Dpef
Non piace ai «radicali» ma il vero banco di prova sarà la Finanziaria
È lì che Paolo Ferrero, ministro della Solidarietà Sociale in quota Rifondazione Comunista, ha deciso di mettere in atto la sua protesta non votando un documento che «non garantisce che l'azione di risanamento non si traduca in un taglio della spesa sociale su settori importanti a partire dalla sanità e dalle pensioni». Il resto è venuto da sè. Con Rifondazione, Verdi e Pdci a criticare i contenuti del Documento. E Corte dei Conti, categorie imprenditoriali e sindacati a fare il resto con reazioni non certo entusiaste.
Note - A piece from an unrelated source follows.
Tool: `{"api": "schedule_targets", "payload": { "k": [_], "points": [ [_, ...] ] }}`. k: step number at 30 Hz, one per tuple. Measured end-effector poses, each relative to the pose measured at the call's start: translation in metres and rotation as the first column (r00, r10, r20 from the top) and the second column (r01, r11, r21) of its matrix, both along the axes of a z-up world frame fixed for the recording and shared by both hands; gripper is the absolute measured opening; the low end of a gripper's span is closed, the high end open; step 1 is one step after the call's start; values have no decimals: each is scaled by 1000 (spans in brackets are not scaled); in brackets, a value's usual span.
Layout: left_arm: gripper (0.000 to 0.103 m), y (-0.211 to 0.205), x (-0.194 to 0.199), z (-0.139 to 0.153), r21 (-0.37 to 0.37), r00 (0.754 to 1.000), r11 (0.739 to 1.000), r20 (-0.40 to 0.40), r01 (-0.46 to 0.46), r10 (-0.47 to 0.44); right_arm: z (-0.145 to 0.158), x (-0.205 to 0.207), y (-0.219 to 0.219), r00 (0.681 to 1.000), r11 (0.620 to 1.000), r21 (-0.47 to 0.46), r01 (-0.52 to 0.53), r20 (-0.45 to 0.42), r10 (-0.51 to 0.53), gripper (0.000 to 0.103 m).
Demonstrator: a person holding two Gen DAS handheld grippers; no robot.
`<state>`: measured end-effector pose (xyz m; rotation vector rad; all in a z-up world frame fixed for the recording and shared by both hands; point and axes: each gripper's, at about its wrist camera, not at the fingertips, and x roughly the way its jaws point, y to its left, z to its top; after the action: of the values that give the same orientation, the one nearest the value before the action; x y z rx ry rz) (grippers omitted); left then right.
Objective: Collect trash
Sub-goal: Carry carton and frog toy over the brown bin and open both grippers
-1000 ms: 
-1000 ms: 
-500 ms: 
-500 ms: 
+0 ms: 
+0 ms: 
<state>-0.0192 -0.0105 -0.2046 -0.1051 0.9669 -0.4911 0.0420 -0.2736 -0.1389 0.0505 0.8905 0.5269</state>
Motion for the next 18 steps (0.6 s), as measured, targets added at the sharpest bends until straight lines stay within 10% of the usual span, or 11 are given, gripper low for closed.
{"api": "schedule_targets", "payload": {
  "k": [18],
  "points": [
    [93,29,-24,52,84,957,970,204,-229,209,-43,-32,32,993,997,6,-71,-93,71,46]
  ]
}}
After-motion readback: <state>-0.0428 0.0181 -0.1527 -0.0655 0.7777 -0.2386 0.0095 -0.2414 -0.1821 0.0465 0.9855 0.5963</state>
Una piccola avvisaglia di quello che potrebbe essere la si è avuta mercoledì scorso in commissione Difesa del Senato. Proprio lì, dove la perfetta parità tra Cdl e Unione aveva permesso a Sergio De Gregorio (Idv) di strappare la presidenza a Lidia Menapace (Prc), al primo voto importante la maggioranza è andata sotto. Sul banco degli imputati il senatore del Prc Fosco Giannini che, astenendosi, ha permesso alla commissione di bocciare il parere sul Dpef stilato dal relatore Gianni Nieddu (Ulivo). Certo, si trattava solo di un parere consultivo e poi, come si è sbrigato a spiegare l'ufficio di presidenza del Prc al Senato, l'astensione di Giannini nasceva da un discutibile emendamento del senatore Nieddu che mirava a ripristinare nella prossima finanziaria i fondi tagliati col Dpef. Ma la vicenda è assai emblematica. Anche perché, il giorno dopo, il segretario del Prc Franco Giordano, intervistato da Radio Radicale, ha difeso la scelta di Ferrero spiegando che la sua astensione è «un punto di partenza» e che il Prc, attenendosi al programma, «dice no a una politica di risanamento disgiunta dal rilancio del Paese». Insomma, forse la maggioranza non si spaccherà sul Dpef ma durante la stesura della Finanziaria ne vedremo delle belle.